— Non, dit-il bonnement, mais je crois que c’est la tienne.
Il s’était aperçu d’une différence. Et, comme c’était un vrai sage, d’en profiter lui fut une grande consolation.
— Évidemment, approuva Nasr’eddine, évidemment ! Ce Youssouf-Zia fut un grand sage. La seule question est de savoir si tout le monde peut être aussi sage que lui.
— Mais il y a une suite, hodja, il y a une suite ! poursuivit Kenân. Elle n’est peut-être pas aussi instructive, mais elle est charmante, elle est charmante ! Écoute !

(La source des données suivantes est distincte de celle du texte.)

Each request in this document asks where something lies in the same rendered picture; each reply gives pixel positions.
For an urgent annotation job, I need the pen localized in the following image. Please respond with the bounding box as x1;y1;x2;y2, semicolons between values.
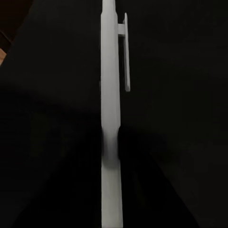
101;0;130;228

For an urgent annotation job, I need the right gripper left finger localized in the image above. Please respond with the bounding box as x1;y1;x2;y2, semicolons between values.
10;126;102;228

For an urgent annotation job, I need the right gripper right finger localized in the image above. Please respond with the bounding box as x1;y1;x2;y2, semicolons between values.
120;126;200;228

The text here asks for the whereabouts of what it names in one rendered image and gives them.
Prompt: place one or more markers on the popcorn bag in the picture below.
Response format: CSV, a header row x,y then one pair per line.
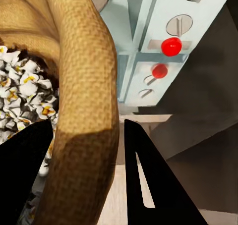
x,y
75,49

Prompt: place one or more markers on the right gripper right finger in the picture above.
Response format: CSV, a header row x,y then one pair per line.
x,y
173,206

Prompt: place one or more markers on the fridge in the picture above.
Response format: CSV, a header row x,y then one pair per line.
x,y
208,171

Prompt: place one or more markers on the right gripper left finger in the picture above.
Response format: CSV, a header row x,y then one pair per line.
x,y
21,157

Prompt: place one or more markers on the microwave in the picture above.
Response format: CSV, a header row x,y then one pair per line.
x,y
170,27

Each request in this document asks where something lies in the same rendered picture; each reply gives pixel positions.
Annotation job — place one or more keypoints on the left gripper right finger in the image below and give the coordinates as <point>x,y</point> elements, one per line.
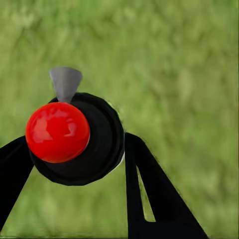
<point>173,219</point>

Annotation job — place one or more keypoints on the pesticide atomizer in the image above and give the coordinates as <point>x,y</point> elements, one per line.
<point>77,138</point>

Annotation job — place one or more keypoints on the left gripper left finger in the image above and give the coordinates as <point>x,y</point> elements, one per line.
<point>15,166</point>

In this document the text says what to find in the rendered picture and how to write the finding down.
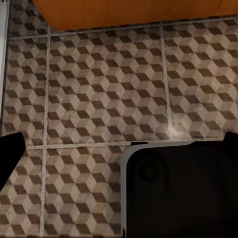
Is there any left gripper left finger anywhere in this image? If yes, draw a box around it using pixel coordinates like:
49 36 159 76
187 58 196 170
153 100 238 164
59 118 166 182
0 132 26 191

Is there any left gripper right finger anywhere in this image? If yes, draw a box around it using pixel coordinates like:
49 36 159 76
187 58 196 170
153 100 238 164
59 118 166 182
222 132 238 172

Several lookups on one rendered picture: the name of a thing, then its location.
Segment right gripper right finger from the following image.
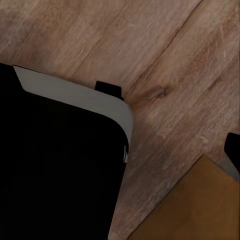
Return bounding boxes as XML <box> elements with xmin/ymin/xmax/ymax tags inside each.
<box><xmin>224</xmin><ymin>133</ymin><xmax>240</xmax><ymax>173</ymax></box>

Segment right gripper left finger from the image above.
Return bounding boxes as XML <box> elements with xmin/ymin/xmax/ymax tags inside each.
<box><xmin>0</xmin><ymin>133</ymin><xmax>26</xmax><ymax>193</ymax></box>

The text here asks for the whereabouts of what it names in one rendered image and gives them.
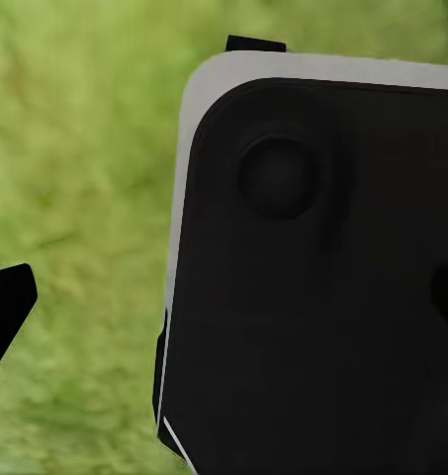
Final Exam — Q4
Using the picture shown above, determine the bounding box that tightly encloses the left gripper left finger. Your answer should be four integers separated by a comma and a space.
0, 263, 38, 360

A quelque temps de là, Hadji-Chukri, iman des derviches tourneurs, était assis sur une pierre plate, au milieu du petit jardin qui est tout près de la mosquée du sultan Mahmoud, à Stamboul. De sa personne rien ne bougeait, sinon ses mains qui égrenaient un chapelet aux boules de santal, et ses lèvres qui énuméraient les quatre-vingt-dix-neuf perfections d’Allah. Mais ses yeux, sous son grand bonnet de bure à la persane, demeuraient fort vifs.
Une femme — et si jeune de taille et de port sous le tcharchaf noir qui cachait son visage ! — passa rapidement devant lui, disant :
— C’est celui-là, saint homme, celui-là dans le cimetière, qui est mon époux. Tu as promis…
Hadji-Chukri ne commit pas l’inconvenance de lever les yeux, mais son grand bonnet s’inclina d’un air savant.
Youssouf-Zia, le même Youssouf-Zia que tu viens de voir, s’apprêtait à déposer sur la tombe où dormait son père deux petits bols de riz encore chaud, tirés d’un beau vase en étain étroitement clos par un couvercle luisant où se lisait, en longues lettres arabes, ce verset du Coran sur les élus : « Ils auront tous les fruits qu’ils peuvent souhaiter, les viandes qu’ils désirent, et des femmes aux yeux noirs, blanches comme des perles enfilées. » Je ne sais s’il est entièrement conforme à la logique d’apporter deux bols de riz à un élu qui dans le paradis possède déjà tant de choses meilleures : mais telle était la religion de Youssouf, parce qu’il avait le cœur simple.